Report warns stateless people are being detained for long periods despite no prospect of return

European Network on Statelessness calls for change in the detention of stateless persons

08 May 2017
EIN

The European Network on Statelessness (ENS) last week released a new report, Protecting Stateless Persons from Arbitrary Detention: An Agenda for Change, at a major regional conference in Budapest.

The 24-page report can be read here.

The report draws on research from six European countries, including the UK, and focuses on the systems and practices which leads to stateless men, women, and children being subjected to immigration detention in Europe, despite there being no reasonable prospect of return.

In the foreword to the report, Nils Muižnieks, the Council of Europe Commissioner for Human Rights, says that stateless persons in Europe are often left in a legal limbo and excluded from access to basic services, including health care services, leaving them destitute and often in poor health.

Muižnieks adds that immigration detention has severe and long-lasting effects on the mental health of stateless persons detained.

The European Network on Statelessness says it is imperative that states put in place effective procedures to identify and recognise statelessness, assess and respond to vulnerabilities at all stages of immigration proceedings, urgently implement community based alternatives to detention, and grant stateless people and those who cannot be removed a legal status and basic rights, including equal access to social security, employment, education, and healthcare.
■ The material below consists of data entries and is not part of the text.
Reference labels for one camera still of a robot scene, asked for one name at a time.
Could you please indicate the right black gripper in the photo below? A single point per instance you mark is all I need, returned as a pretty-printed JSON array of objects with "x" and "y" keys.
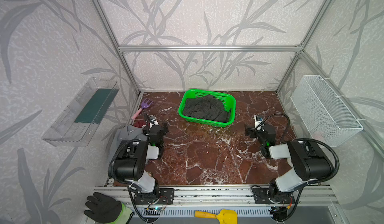
[{"x": 253, "y": 131}]

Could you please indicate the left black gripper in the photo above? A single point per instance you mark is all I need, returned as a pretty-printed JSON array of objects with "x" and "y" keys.
[{"x": 154, "y": 127}]

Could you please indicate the green plastic basket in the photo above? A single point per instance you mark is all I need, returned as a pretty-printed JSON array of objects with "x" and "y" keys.
[{"x": 228, "y": 100}]

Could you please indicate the dark grey striped shirt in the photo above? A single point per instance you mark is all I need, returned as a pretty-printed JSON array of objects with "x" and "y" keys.
[{"x": 206, "y": 108}]

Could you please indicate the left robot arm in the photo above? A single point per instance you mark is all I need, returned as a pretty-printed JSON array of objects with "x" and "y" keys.
[{"x": 131, "y": 148}]

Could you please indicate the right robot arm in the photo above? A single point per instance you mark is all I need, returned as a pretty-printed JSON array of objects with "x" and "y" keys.
[{"x": 313, "y": 162}]

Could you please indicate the maroon folded shirt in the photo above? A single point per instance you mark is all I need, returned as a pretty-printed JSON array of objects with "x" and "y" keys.
[{"x": 139, "y": 123}]

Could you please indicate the light grey folded shirt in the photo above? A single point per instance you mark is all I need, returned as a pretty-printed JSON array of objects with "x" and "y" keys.
[{"x": 125, "y": 133}]

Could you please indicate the purple pink toy rake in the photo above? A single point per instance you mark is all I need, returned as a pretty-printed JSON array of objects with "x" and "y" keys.
[{"x": 146, "y": 103}]

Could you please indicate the yellow toy shovel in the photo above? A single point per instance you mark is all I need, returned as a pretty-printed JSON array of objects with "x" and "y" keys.
[{"x": 224, "y": 217}]

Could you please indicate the black green work glove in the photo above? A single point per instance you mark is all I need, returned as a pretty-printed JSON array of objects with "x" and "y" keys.
[{"x": 106, "y": 210}]

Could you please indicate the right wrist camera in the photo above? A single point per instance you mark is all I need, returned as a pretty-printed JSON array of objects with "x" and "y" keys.
[{"x": 258, "y": 121}]

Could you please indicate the white wire mesh basket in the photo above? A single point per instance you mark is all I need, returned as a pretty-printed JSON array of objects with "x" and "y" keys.
[{"x": 323, "y": 112}]

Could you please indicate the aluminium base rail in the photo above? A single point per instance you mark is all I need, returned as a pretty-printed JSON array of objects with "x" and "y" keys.
[{"x": 244, "y": 196}]

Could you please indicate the clear plastic wall bin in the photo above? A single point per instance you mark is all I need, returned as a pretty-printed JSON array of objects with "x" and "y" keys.
[{"x": 80, "y": 120}]

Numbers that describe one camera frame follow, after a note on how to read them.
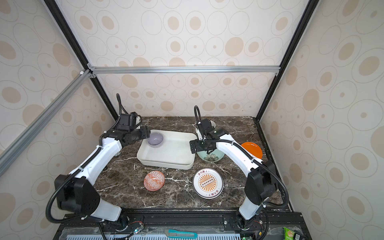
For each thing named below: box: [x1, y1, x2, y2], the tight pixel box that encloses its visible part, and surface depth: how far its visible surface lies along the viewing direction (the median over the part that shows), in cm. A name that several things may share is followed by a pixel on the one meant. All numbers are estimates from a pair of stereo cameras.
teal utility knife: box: [164, 229, 198, 239], surface depth 71 cm
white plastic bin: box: [137, 129, 198, 170], surface depth 100 cm
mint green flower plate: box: [196, 148, 225, 162], surface depth 99 cm
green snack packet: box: [283, 227, 302, 240], surface depth 71 cm
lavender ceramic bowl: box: [146, 132, 164, 148], surface depth 104 cm
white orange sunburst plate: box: [192, 168, 224, 199], surface depth 87 cm
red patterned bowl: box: [143, 170, 165, 192], surface depth 87 cm
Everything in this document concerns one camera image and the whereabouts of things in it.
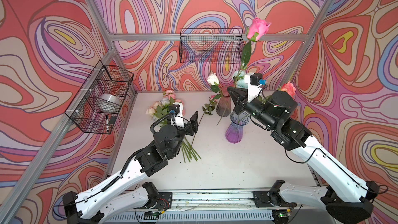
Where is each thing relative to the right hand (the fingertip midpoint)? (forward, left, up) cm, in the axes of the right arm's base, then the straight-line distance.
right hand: (229, 92), depth 58 cm
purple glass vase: (+7, -10, -43) cm, 45 cm away
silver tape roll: (+6, +53, -10) cm, 54 cm away
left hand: (-1, +15, -9) cm, 18 cm away
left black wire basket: (+2, +63, -10) cm, 64 cm away
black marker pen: (0, +55, -18) cm, 58 cm away
The European Network on Statelessness recommends that states should:

• Implement a range of alternatives to detention in line with international standards and good practice, improving guidance to ensure that statelessness is considered as a relevant factor in all decisions to detain, and that decisions adhere to international standards on the prohibition of arbitrary detention.
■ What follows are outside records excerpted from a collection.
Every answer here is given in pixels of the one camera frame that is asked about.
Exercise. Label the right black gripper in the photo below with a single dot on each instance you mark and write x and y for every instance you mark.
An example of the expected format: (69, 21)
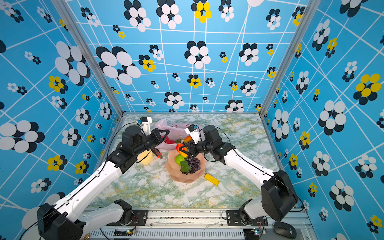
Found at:
(191, 145)

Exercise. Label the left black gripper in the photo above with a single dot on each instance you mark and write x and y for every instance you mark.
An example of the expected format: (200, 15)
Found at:
(157, 137)

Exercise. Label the red yellow mango top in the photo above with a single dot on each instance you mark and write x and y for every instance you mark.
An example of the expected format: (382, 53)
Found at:
(188, 139)

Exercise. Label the red crinkled strawberry fruit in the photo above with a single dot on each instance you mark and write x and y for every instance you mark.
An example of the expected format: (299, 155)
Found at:
(169, 141)

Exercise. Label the orange red mango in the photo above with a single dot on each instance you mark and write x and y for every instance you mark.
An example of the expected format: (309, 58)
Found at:
(181, 149)

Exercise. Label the dark purple grape bunch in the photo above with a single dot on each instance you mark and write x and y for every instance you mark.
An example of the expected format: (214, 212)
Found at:
(194, 163)

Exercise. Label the pink translucent plastic bag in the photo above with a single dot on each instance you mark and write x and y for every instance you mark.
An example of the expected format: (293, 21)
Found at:
(177, 132)

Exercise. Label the green crinkled fruit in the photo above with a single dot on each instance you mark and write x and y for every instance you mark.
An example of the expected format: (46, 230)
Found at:
(179, 159)

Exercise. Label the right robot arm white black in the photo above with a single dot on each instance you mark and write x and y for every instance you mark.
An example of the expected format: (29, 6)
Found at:
(278, 194)

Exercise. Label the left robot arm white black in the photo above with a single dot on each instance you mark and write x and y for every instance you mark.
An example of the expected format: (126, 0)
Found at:
(66, 220)

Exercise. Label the green grape leaf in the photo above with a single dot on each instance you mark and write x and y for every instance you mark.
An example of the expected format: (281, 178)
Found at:
(185, 167)

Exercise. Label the yellow round sponge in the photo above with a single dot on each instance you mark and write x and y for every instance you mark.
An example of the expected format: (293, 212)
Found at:
(145, 158)

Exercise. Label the yellow rectangular block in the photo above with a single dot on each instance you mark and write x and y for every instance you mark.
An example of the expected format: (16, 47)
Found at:
(212, 179)

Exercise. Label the black computer mouse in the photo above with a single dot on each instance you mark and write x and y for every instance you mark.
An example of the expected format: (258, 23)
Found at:
(285, 230)

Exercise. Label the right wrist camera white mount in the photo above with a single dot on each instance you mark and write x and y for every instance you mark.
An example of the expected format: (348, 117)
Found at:
(194, 132)

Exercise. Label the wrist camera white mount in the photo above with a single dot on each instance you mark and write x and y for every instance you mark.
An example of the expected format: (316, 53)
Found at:
(145, 124)
(194, 132)

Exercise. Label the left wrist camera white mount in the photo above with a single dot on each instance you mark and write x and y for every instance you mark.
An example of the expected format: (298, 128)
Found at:
(145, 124)

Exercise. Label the aluminium front rail frame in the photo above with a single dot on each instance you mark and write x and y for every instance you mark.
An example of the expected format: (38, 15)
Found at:
(167, 224)

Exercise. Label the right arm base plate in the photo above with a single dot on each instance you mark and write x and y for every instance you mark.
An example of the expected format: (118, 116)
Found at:
(234, 219)
• Develop Statelessness Determination Procedures that meet international standards and good practice, are fully accessible to all those subject to their jurisdiction (including in detention), and which enable states to identify and grant protection to those recognised as stateless.

• Put in place robust mechanisms to protect individuals' rights, respond to vulnerabilities, and exercise the duty to not discriminate, including through prohibiting the detention of children and combatting gender and disability related discrimination.

• Facilitate integration in the community through providing protection from re-detention, access to basic rights and freedoms for those awaiting determination of their status, and regularisation and a facilitated route to naturalisation for those recognised as stateless.

• Improve recording and reporting on statelessness, building accountability into the operation of immigration detention systems, publishing disaggregated statistics, and facilitating access for independent monitoring bodies, lawyers and community members.

The report also recommends that people going through a statelessness determination procedure should have a right of appeal and review, access to legal aid and advice, and information about their rights in a language they understand.